Many of the 1950s, 1960s and early 1970s episodes of this series are lost.
Its unclear how many of the original live episodes that were recorded and archived still survive as of early 2019, due to a notorious and ruthless near total culling of the BBC Archive's Children's Television section asset holdings, in the early 1990s. Seemingly, the Archive purge was initiated without consultation with the BBC's Children Programming Department, resulting in many other pre-1990s children's programmes being wiped and or destroyed, aka "lost" forever.
The series was later soft-rebooted in early 2020, initially for a 10 week run, with very little changes to the original format, bar a major revision of the prize element of the "Double or Drop" (Cabbages) game. The 2020s version was pre-recorded, and each episode was now around 45-50 minutes long. Also the end of each series now included a compilation of surplus "cut for time" material - generally the Crackerjack Players sketches that would usually match those previous episodes, where they'd ppreviously appeared in completely different costumes for the goodbye finale, for no apparent reason, apart from a now obviously cut sequence.
For the 2021 series 2, recorded under covid restrictions, no really obvious drastic changes needed to be made to the production. The vast set already used a huge studio, so social distancing wasn't an issue. Contestant podiums and their studio floor positions were revised to the social distance amount of 2 metres. Both Sam and Mark, and the Crackerjack Players, appeared to be in a social bubble as they were in unavoidable close contact due to the nature of hosting and performing in sketches.

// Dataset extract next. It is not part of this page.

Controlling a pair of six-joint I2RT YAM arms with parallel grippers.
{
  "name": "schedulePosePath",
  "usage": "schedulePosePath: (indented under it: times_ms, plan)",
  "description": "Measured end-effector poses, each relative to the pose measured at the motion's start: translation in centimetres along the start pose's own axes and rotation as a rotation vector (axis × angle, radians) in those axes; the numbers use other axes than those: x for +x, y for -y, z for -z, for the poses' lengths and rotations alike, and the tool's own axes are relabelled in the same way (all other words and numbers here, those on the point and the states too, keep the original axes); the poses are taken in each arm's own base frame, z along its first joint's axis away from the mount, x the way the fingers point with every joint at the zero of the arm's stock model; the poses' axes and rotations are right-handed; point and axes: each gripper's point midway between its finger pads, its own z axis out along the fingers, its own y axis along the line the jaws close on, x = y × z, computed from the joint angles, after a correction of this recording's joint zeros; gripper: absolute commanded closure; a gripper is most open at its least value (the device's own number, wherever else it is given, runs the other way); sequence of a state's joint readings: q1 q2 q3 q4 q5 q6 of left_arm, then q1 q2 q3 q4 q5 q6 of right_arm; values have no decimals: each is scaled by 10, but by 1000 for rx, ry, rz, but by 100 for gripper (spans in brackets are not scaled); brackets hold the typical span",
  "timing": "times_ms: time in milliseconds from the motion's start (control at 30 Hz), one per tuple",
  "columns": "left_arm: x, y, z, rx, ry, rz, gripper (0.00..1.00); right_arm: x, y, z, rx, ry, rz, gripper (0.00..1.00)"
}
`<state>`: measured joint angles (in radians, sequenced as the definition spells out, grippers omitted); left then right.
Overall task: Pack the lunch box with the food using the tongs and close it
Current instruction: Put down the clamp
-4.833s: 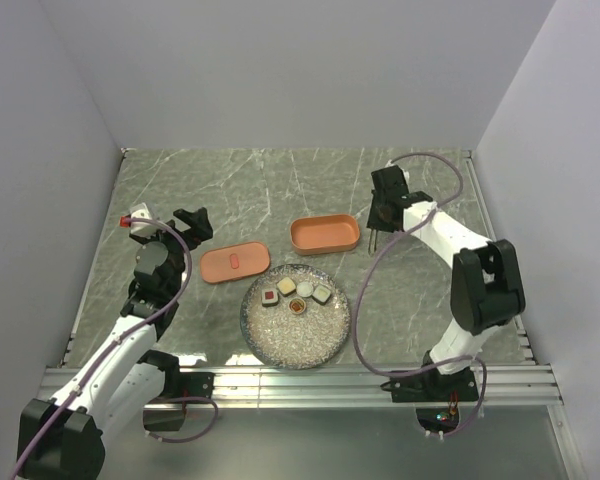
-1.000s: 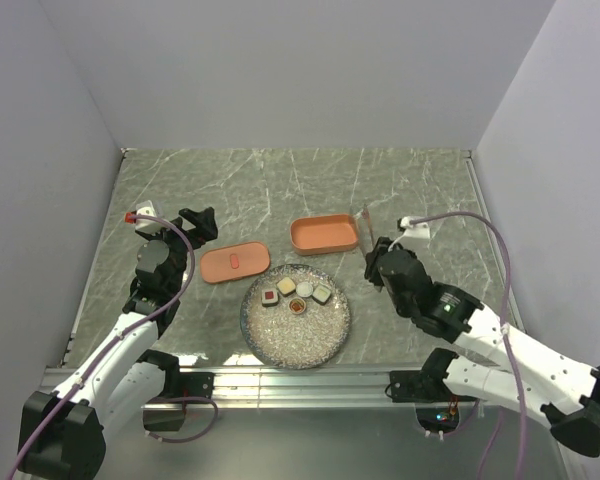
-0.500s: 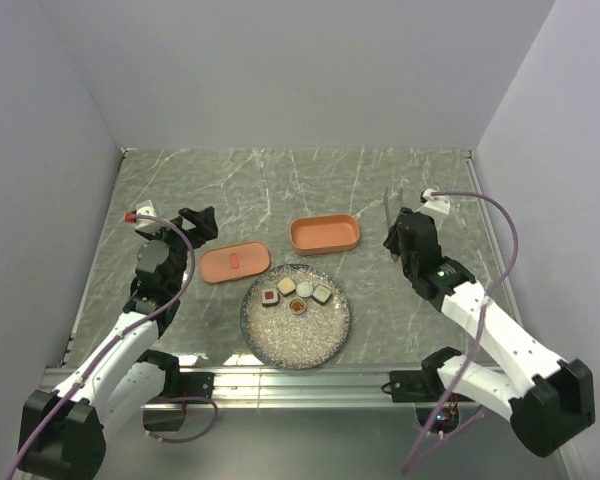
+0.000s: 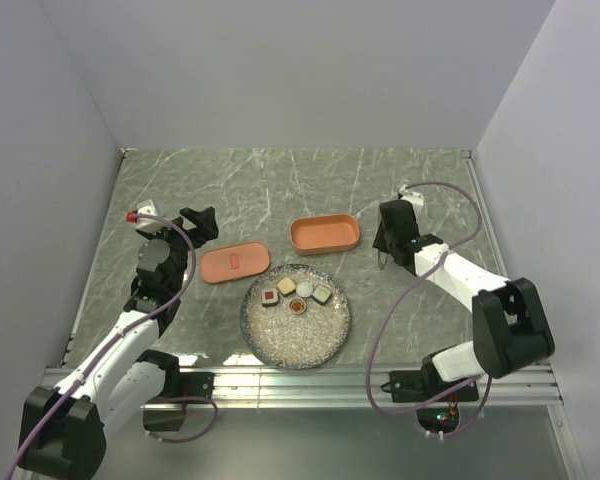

In "Double or Drop", a "Cabbage Monster" full body costume was introduced to give out the wrong answer cabbages to the contestants. Guest hosts, and third party performers were kept socially distanced. Also, the usual studio audience of children, parents and guardians, were not in the usual studio seating, although clearing the production crew were there to give at least some form of audience feedback. The audience laughter may well have been enhanced by Crackerjack's sound library of children's laughter, if they weren't watching via video conferencing. Its not yet been officially revealed if the child contestants for the games, during the covid recordings, were actually family and/or friends of the production team, and on screen participants, but for various health and social distancing reasons, it would make logistical sense if the whole overall programme family were being tested anyway, that they drew on the pool of the cast and crew's children, rather than introduce "outsiders" to the covid-secure environment.
The 2020s re-boot with the entire shows now pre-recorded, were now scheduled on the BBC's CBBC channel, at 6pm on Fridays. The original runs live shows were usually on BBC 1 prefaced with "it's friday, its five to five. Its Crackerjack!". The new version was nearly double the length of the original versions, so it's now equal to an old 20 week run.